- [TASK DESCRIPTION] Return all of the data exactly as written, without the pictures.

- [EXTRACTED MATERIAL]
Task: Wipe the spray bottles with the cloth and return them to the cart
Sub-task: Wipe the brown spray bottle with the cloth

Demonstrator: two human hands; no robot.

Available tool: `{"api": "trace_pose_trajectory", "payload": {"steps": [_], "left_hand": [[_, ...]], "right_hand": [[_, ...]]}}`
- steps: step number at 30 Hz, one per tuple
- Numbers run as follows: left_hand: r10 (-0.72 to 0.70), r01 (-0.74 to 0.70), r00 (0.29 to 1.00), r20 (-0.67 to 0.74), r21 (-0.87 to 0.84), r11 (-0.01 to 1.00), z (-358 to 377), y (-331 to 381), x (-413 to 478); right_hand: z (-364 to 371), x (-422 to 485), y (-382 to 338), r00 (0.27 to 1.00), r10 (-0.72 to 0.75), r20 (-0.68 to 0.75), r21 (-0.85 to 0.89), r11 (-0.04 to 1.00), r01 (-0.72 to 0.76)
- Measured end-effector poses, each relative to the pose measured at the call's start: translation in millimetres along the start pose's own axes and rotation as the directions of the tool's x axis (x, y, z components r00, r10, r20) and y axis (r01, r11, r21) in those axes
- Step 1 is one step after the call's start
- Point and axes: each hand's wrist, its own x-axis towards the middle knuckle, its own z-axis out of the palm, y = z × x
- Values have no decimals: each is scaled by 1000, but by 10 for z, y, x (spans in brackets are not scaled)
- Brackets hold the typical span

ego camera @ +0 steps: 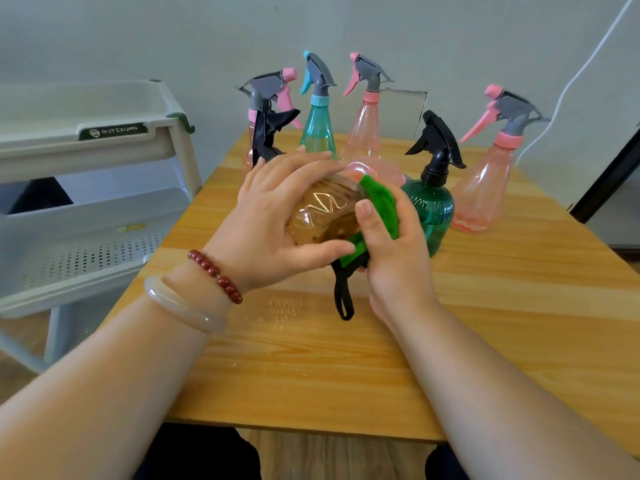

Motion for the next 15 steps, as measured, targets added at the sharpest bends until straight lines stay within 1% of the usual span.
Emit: {"api": "trace_pose_trajectory", "payload": {"steps": [2,4,7,9,11,13,15], "left_hand": [[18,-24,997,70,82,996,-32,-31,28],[-3,-22,987,159,155,988,-60,-60,43],[-10,-36,974,226,198,980,-74,-104,28],[-18,-11,980,197,145,989,-47,-125,-11],[-70,58,987,147,80,995,3,-113,-67],[-115,103,986,119,101,989,68,-108,-127],[-148,130,983,110,153,980,132,-106,-169]], "right_hand": [[-15,17,7,1000,19,-1,3,1000,-19],[-33,40,24,999,44,-15,-24,999,-44],[-34,67,46,996,91,-5,-66,994,-91],[-15,72,62,995,102,23,-128,987,-98],[-2,79,83,991,123,50,-167,979,-113],[-25,83,100,987,153,51,-232,963,-137],[-58,81,55,990,135,40,-360,926,-111]]}}
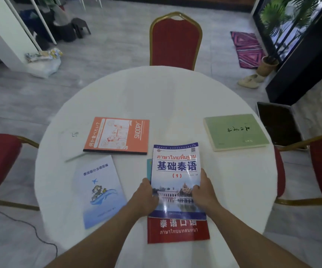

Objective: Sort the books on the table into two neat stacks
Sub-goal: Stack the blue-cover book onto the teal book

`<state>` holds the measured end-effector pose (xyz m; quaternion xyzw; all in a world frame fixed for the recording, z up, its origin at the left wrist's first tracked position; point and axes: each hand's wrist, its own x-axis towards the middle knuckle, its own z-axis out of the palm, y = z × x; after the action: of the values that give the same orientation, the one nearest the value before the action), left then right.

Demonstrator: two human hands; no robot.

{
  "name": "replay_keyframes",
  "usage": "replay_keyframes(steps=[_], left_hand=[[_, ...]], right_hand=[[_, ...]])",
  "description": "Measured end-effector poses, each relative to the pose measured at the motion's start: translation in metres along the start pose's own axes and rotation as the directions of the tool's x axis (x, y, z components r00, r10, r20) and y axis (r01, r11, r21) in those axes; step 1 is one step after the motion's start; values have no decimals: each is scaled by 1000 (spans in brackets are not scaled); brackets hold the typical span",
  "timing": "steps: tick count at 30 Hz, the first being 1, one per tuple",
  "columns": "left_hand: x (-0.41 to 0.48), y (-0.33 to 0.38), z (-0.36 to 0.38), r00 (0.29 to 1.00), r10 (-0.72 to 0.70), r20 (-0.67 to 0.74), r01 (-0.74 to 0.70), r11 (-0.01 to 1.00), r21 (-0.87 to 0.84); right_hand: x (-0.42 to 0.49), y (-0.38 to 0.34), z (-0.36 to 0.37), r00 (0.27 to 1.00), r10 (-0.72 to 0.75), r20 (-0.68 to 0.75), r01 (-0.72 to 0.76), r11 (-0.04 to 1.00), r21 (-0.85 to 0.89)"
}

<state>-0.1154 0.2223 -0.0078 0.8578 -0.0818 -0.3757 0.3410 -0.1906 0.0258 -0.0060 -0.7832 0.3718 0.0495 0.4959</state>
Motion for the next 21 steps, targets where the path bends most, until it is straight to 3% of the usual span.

- [ANSWER TO THIS EXERCISE]
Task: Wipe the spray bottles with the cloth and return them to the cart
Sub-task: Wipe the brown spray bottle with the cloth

Demonstrator: two human hands; no robot.

Available tool: `{"api": "trace_pose_trajectory", "payload": {"steps": [_], "left_hand": [[_, ...]], "right_hand": [[_, ...]]}}`
- steps: step number at 30 Hz, one per tuple
- Numbers run as follows: left_hand: r10 (-0.72 to 0.70), r01 (-0.74 to 0.70), r00 (0.29 to 1.00), r20 (-0.67 to 0.74), r21 (-0.87 to 0.84), r11 (-0.01 to 1.00), z (-358 to 377), y (-331 to 381), x (-413 to 478); right_hand: z (-364 to 371), x (-422 to 485), y (-382 to 338), r00 (0.27 to 1.00), r10 (-0.72 to 0.75), r20 (-0.68 to 0.75), r21 (-0.85 to 0.89), r11 (-0.04 to 1.00), r01 (-0.72 to 0.76)
- Measured end-effector poses, each relative to the pose measured at the call's start: translation in millimetres along the start pose's own axes and rotation as the directions of the tool's x axis (x, y, z components r00, r10, r20) and y axis (r01, r11, r21) in those axes
- Step 1 is one step after the call's start
- Point and axes: each hand's wrist, its own x-axis towards the middle knuckle, its own z-axis out of the palm, y = z × x
- Values have no decimals: each is scaled by 1000, but by 10 for z, y, x (spans in brackets are not scaled)
- Brackets hold the typical span

ego camera @ +0 steps: 

Motion for the next 15 steps, as measured, targets added at the sharpest bends until straight lines stay within 1% of the usual span.
Emit: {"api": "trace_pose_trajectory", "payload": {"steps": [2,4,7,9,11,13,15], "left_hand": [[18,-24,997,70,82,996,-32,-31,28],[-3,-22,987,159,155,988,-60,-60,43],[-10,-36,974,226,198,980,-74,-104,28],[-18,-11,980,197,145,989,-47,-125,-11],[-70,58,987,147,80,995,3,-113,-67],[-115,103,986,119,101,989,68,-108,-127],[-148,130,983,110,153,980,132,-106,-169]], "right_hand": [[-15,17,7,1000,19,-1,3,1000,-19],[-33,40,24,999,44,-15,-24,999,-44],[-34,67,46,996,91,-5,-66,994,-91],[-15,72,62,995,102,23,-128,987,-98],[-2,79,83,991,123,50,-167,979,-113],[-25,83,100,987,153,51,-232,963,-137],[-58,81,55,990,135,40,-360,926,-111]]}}

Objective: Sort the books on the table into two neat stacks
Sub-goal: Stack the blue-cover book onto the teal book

`<state>` holds the measured end-effector pose (xyz m; quaternion xyzw; all in a world frame fixed for the recording, z up, its origin at the left wrist's first tracked position; point and axes: each hand's wrist, its own x-axis towards the middle knuckle, its own z-axis out of the palm, y = z × x; after the action: of the values that give the same orientation, the one nearest the value before the action), left then right.

Demonstrator: two human hands; no robot.

{
  "name": "replay_keyframes",
  "usage": "replay_keyframes(steps=[_], left_hand=[[_, ...]], right_hand=[[_, ...]])",
  "description": "Measured end-effector poses, each relative to the pose measured at the motion's start: translation in metres along the start pose's own axes and rotation as the directions of the tool's x axis (x, y, z components r00, r10, r20) and y axis (r01, r11, r21) in those axes; step 1 is one step after the motion's start; values have no decimals: each is scaled by 1000 (spans in brackets are not scaled); brackets hold the typical span",
  "timing": "steps: tick count at 30 Hz, the first being 1, one per tuple",
  "columns": "left_hand: x (-0.41 to 0.48), y (-0.33 to 0.38), z (-0.36 to 0.38), r00 (0.29 to 1.00), r10 (-0.72 to 0.70), r20 (-0.67 to 0.74), r01 (-0.74 to 0.70), r11 (-0.01 to 1.00), r21 (-0.87 to 0.84); right_hand: x (-0.42 to 0.49), y (-0.38 to 0.34), z (-0.36 to 0.37), r00 (0.27 to 1.00), r10 (-0.72 to 0.75), r20 (-0.68 to 0.75), r01 (-0.72 to 0.76), r11 (-0.04 to 1.00), r21 (-0.85 to 0.89)"
}

<state>-0.1154 0.2223 -0.0078 0.8578 -0.0818 -0.3757 0.3410 -0.1906 0.0258 -0.0060 -0.7832 0.3718 0.0495 0.4959</state>
Motion for the next 21 steps, targets where the path bends most, until it is straight to 3% of the usual span.

The exercise is done.